* **What to work on**
Although the data below holds other lines too, output only those from the line with "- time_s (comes" up to and including the line with "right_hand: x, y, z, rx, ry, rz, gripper", exactly as they appear.

☆ ☆ ☆

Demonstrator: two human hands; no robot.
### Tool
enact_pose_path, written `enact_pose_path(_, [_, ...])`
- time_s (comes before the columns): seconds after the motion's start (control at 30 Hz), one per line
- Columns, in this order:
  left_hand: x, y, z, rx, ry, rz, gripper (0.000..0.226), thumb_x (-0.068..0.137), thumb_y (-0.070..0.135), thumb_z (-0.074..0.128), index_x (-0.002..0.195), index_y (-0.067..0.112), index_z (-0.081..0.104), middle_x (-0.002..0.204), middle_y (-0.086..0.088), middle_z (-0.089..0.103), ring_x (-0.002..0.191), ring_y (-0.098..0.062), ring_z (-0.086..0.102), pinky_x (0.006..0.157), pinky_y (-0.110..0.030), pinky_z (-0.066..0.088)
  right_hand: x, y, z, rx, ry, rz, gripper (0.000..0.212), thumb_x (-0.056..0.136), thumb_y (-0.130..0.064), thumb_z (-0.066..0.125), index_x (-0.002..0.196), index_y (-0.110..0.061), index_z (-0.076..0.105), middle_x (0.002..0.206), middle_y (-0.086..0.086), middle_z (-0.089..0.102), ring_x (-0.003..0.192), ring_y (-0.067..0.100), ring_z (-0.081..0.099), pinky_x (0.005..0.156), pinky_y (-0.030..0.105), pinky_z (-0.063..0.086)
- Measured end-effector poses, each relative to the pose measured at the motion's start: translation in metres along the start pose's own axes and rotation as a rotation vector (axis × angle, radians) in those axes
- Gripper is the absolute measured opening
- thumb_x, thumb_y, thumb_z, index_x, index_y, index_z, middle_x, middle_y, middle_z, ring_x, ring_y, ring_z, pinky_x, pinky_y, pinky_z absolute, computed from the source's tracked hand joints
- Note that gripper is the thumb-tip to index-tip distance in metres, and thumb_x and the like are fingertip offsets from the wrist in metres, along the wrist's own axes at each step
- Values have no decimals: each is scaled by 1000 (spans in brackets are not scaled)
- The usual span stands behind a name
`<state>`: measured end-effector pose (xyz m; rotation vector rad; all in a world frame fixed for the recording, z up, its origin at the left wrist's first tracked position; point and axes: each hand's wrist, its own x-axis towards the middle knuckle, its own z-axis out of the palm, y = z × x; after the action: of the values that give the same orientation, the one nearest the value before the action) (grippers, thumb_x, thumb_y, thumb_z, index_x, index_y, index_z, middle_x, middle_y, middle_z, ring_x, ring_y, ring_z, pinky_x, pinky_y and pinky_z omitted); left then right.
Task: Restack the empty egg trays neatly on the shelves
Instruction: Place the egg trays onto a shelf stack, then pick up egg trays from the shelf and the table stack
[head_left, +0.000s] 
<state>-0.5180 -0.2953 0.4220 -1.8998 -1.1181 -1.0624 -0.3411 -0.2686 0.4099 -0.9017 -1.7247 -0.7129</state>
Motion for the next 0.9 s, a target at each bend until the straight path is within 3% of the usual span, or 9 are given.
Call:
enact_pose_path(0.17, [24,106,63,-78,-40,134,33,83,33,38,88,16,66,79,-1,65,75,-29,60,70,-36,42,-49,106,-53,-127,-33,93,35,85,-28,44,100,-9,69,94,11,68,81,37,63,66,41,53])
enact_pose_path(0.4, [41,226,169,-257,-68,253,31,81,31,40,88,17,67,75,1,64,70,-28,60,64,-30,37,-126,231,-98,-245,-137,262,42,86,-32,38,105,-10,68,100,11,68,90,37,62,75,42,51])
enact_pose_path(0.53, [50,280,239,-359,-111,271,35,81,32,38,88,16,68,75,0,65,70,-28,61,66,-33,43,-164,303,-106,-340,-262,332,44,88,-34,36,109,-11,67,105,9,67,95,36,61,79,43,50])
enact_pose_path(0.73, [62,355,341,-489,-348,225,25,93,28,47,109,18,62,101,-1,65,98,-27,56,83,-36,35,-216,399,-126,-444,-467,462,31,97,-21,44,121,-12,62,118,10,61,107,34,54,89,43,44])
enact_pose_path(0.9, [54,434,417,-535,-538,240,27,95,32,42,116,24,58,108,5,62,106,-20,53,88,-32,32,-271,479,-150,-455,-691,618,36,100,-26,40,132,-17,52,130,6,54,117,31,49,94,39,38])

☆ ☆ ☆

* **Answer for the task**
- time_s (comes before the columns): seconds after the motion's start (control at 30 Hz), one per line
- Columns, in this order:
  left_hand: x, y, z, rx, ry, rz, gripper (0.000..0.226), thumb_x (-0.068..0.137), thumb_y (-0.070..0.135), thumb_z (-0.074..0.128), index_x (-0.002..0.195), index_y (-0.067..0.112), index_z (-0.081..0.104), middle_x (-0.002..0.204), middle_y (-0.086..0.088), middle_z (-0.089..0.103), ring_x (-0.002..0.191), ring_y (-0.098..0.062), ring_z (-0.086..0.102), pinky_x (0.006..0.157), pinky_y (-0.110..0.030), pinky_z (-0.066..0.088)
  right_hand: x, y, z, rx, ry, rz, gripper (0.000..0.212), thumb_x (-0.056..0.136), thumb_y (-0.130..0.064), thumb_z (-0.066..0.125), index_x (-0.002..0.196), index_y (-0.110..0.061), index_z (-0.076..0.105), middle_x (0.002..0.206), middle_y (-0.086..0.086), middle_z (-0.089..0.102), ring_x (-0.003..0.192), ring_y (-0.067..0.100), ring_z (-0.081..0.099), pinky_x (0.005..0.156), pinky_y (-0.030..0.105), pinky_z (-0.063..0.086)

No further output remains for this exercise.